Task objective
Would you print out all of the data exactly and keep the pictures out of it?

Information provided
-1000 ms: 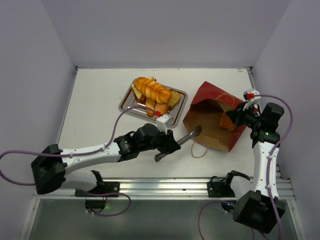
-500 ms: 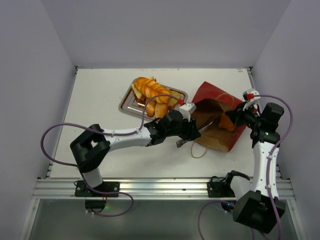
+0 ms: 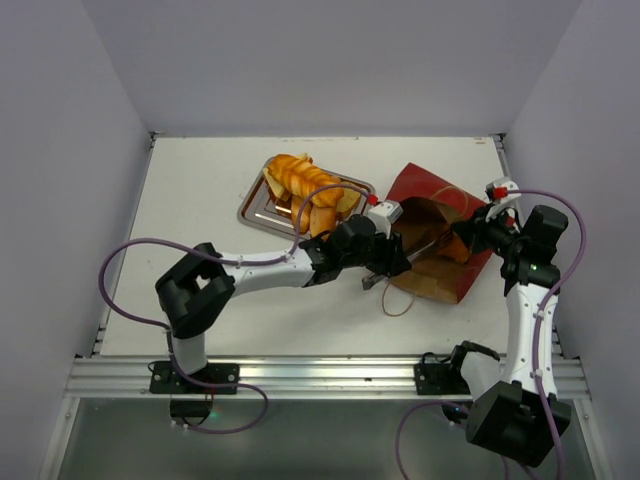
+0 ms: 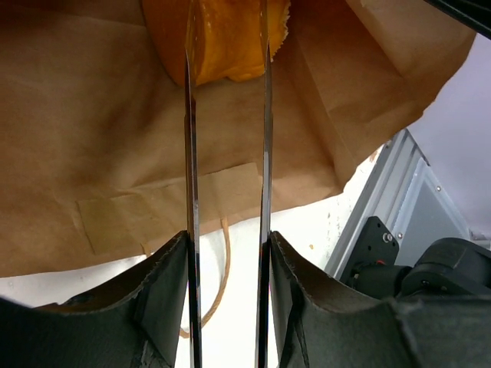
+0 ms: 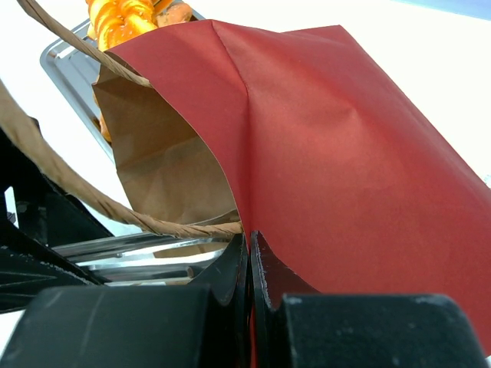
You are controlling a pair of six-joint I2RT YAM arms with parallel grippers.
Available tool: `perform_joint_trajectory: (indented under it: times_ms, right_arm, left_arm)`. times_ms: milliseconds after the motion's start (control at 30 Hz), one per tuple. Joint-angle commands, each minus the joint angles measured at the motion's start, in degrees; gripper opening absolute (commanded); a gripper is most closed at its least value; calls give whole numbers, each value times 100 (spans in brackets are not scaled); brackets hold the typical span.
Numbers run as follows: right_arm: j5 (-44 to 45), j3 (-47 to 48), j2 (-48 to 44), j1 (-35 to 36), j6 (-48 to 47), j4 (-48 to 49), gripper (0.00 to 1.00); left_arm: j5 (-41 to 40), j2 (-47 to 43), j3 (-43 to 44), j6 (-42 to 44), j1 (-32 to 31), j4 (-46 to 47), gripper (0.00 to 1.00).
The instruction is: Take the fake bread out of the paper bag
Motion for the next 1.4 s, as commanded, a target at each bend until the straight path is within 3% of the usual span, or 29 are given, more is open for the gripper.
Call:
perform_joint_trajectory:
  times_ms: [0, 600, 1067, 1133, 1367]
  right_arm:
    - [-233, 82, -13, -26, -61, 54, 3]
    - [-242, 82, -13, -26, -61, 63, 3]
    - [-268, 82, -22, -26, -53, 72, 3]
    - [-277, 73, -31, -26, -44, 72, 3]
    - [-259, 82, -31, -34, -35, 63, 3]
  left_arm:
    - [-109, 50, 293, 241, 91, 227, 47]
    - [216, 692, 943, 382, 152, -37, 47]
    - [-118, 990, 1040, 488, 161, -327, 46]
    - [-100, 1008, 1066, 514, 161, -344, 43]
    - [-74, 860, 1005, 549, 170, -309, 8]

Written solution
-1000 ms: 
-500 ms: 
+0 ms: 
+0 ms: 
+0 ms: 
You are controlling a pair of six-joint I2RT YAM arms with parallel grippers.
Available tool: `perform_joint_trajectory: (indented under it: times_ms, right_arm, left_arm)`. times_ms: milliseconds after the motion's start (control at 30 Hz), one per tuple. Joint-angle commands, each minus the joint angles measured at the motion's start, in degrees; gripper opening absolute (commanded); a gripper is most closed at its least value; calls give whole numbers, each value times 100 (spans in brackets are not scaled); brackets hold the typical span.
Numbers run as follows: right_arm: j5 (-44 to 45), j3 (-47 to 48), j2 (-48 to 44), j1 (-35 to 36), j6 (-48 to 47), j4 (-48 to 49), gripper (0.00 to 1.00); left_arm: j5 (-41 to 40), j2 (-47 to 43), j3 (-43 to 44), j6 (-42 to 44), j1 (-32 to 31), j4 (-46 to 47), gripper (0.00 to 1.00).
The instruction is: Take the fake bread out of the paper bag
Motion for the next 1.4 s, as commanded, a target at each bend until the straight path is within 3% of the usual span, or 29 are given, more is open for the gripper.
Call:
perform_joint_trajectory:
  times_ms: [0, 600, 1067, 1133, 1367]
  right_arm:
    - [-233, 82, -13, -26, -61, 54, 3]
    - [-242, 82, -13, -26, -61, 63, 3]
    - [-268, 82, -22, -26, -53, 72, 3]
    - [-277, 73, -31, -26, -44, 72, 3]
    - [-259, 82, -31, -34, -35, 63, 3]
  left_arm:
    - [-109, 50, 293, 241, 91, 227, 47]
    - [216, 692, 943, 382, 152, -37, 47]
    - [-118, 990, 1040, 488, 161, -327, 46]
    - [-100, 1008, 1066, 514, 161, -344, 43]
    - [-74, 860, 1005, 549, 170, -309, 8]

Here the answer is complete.